**Task to complete:** Below are records; give the number of their lines that contain "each", and only that number.

*** Data extract Section Begins ***

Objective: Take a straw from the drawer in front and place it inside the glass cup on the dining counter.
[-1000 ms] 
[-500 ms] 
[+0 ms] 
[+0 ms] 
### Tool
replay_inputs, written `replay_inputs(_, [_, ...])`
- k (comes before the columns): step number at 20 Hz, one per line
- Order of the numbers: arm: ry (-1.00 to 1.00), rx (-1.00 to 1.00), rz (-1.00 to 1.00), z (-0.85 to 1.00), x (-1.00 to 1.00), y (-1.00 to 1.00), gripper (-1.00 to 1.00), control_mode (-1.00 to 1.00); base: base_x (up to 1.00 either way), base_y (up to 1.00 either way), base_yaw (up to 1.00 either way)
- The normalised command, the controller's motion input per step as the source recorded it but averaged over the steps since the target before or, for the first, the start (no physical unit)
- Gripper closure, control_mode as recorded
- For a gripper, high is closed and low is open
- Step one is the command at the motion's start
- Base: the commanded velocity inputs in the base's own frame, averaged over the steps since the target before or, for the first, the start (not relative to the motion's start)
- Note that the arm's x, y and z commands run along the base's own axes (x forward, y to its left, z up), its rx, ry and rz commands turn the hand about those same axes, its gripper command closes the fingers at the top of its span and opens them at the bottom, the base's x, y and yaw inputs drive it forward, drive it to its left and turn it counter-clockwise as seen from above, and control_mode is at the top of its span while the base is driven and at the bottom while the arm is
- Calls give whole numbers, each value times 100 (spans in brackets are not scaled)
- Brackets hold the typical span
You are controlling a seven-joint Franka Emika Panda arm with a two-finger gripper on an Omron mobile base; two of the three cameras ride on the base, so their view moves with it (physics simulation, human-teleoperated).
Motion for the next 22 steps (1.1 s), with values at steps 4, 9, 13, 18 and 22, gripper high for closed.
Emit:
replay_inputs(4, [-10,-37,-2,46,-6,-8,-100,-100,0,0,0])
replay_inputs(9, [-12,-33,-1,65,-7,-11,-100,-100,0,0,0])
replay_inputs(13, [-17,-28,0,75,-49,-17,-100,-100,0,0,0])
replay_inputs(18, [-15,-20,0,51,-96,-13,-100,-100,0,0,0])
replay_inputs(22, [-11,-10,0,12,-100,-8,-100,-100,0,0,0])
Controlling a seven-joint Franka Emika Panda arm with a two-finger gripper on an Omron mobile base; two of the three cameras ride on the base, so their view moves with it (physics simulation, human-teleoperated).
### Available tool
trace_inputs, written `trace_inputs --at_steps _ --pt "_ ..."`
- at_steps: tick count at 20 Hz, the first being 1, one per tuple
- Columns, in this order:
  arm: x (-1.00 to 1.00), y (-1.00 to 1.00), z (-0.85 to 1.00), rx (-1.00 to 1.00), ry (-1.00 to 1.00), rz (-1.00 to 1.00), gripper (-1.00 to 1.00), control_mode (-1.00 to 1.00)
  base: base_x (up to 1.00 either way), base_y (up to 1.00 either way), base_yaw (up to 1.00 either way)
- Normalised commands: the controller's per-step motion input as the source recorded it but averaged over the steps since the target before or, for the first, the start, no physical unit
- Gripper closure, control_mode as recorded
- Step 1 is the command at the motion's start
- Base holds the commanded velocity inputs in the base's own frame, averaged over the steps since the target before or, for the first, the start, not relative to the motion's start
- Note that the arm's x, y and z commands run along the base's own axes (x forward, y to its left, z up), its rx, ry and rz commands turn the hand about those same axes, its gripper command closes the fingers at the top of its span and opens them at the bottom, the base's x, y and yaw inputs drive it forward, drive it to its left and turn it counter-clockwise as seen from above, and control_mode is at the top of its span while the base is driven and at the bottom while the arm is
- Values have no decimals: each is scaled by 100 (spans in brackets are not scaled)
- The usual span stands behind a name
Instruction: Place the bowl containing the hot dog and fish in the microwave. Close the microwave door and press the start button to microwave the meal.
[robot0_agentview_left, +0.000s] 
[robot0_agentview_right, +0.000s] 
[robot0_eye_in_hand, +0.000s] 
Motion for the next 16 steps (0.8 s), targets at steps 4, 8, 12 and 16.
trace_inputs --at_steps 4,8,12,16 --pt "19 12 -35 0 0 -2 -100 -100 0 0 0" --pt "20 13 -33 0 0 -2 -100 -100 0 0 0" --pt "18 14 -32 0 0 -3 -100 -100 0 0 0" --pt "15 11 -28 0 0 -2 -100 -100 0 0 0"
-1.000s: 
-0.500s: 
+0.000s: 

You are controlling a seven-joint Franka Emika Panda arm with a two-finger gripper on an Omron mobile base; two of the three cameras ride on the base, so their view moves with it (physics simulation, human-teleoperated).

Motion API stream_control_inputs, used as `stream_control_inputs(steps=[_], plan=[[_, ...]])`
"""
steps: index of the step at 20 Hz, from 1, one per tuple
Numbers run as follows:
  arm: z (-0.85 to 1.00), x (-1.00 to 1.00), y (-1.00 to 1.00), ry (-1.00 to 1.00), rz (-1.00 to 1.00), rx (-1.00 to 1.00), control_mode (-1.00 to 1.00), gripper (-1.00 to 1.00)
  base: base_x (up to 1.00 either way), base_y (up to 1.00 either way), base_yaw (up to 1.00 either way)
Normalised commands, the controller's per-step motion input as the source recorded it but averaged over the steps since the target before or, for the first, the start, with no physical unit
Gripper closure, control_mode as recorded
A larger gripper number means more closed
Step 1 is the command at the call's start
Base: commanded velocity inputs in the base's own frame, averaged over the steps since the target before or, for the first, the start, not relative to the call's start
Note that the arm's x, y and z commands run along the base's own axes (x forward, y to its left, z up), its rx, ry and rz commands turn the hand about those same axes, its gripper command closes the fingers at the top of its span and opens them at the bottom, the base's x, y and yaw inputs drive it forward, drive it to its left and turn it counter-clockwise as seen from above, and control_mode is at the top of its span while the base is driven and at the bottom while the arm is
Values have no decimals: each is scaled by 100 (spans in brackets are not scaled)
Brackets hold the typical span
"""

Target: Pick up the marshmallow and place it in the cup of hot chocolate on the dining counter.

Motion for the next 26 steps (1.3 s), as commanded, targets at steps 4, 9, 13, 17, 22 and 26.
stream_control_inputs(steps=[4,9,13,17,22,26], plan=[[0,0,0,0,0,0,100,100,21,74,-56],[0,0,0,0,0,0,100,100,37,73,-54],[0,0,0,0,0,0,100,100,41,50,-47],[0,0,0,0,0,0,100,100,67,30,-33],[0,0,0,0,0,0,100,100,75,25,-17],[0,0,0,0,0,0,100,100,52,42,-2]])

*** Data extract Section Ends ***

**Solved problem:** 3